With on-going combat in Iraq and Afghanistan, Col. Walters emphasized that lives of more soldiers are being saved than ever before in the history of warfare. “Soldiers are living today who would have died five years ago,” she offered. Although a success, the severity of combat-related injuries has changed dramatically. and we are not prepared to deal with the lengthy and difficult rehabilitation.”
In 2006, Col. Walters became the commander of Womack Army Medical Center at Ft. Bragg, North Carolina, the largest military hospital. Walters is the first woman to have held the position.
During her time at the helm, Terry charted a new course and navigated the creation of a warrior transition unit dedicated to providing comprehensive rehabilitative care to severely wounded and ill Soldiers.
Both the legacy and paradox of this war is that more Soldiers are being saved by body and vehicle armor, and improved medical care and technology. But many, she emphasized, have sustained significant brain trauma from proximity to explosions and yet have no visible physical wounds. “There is a lot of pressure and air being moved in an explosion. This wave of pressure moves through brains and leaves holes.”
After World War II. the Army had several rehabilitation hospitals around the country. As the need for these services disappeared and budgetary pressures appeared, centers were eliminated. Walters explained, “There was an expectation that these Soldiers, as they have in previous wars, would go straight through the system and go to the VA (Veterans Administration). The VA has focused on its aging veteran’s patient population and did not need to treat young soldiers injured in combat. Previously, this need did not exist because soldiers did not survive these injuries. This is a new mission.”

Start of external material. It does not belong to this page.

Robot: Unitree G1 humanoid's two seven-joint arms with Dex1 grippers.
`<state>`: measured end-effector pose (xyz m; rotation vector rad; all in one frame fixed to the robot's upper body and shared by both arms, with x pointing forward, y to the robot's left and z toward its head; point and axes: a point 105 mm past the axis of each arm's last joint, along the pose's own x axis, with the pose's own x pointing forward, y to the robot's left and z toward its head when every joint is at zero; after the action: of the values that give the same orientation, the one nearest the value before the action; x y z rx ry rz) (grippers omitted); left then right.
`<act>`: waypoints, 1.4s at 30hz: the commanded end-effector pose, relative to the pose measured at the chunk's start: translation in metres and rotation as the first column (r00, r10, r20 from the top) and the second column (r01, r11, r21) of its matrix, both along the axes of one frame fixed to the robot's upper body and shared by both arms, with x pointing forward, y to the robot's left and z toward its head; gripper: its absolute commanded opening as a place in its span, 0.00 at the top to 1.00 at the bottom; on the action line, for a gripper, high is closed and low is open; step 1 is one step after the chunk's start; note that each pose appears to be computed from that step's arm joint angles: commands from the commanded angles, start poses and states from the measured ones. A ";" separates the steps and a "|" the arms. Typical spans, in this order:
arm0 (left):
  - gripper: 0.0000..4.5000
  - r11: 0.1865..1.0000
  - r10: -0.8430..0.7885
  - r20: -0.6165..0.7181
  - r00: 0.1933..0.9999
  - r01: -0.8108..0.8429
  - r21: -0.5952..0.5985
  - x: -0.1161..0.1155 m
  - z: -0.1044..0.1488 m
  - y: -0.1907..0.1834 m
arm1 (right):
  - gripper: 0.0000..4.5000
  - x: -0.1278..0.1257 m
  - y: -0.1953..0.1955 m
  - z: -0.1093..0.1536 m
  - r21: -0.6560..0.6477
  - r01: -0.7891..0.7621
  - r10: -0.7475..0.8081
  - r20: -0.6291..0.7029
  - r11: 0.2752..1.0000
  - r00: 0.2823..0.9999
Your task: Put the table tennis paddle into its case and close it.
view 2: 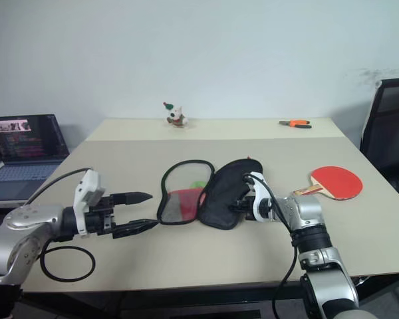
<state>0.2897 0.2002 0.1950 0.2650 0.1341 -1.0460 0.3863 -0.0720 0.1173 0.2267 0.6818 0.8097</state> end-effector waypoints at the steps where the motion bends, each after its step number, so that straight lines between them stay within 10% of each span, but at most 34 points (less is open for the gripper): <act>1: 0.00 1.000 -0.024 0.036 0.999 0.024 0.005 -0.005 0.008 -0.004 | 0.99 0.012 -0.015 0.011 -0.048 -0.028 0.030 0.041 0.998 0.999; 23: 0.00 0.997 -0.070 0.042 0.997 0.069 0.033 -0.001 0.008 -0.014 | 0.99 0.030 -0.097 0.004 -0.247 0.055 -0.045 0.044 0.968 0.998; 38: 0.00 0.996 -0.084 0.038 0.996 0.083 0.022 -0.002 0.005 -0.017 | 0.01 0.039 -0.114 0.046 -0.162 0.210 -0.187 0.148 0.964 0.971; 42: 0.00 0.996 -0.086 0.033 0.996 0.086 0.006 -0.004 0.004 -0.017 | 0.01 0.043 -0.136 0.079 -0.100 0.367 -0.333 0.255 0.925 0.908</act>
<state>0.2887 0.1854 0.1886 0.2804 0.1435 -1.1124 0.4264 -0.2008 0.1735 0.1122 0.5438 0.4765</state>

The Army recognizes the need, and resources adjusted to the severity of injuries sustained and lengthy rehabilitation requirements. But assets and trained professionals do not just appear.
Approaching retirement following thirty years in the Army, Terry is charting a new course while still focused on Soldier care.
Terry acknowledges that she has achieved both professional and athletic success. Balancing work and family these past 30 years of marriage and 12 years of separation challenged both Terry and Wally.
“I have been too much a loner and concentrated on success rather than nurturing friends. When I retire from the Army in June, I look to pursuing a medical policy job in the government focused on those who have fought and bleed for our country, volunteering in my community, and forming a network of friends.”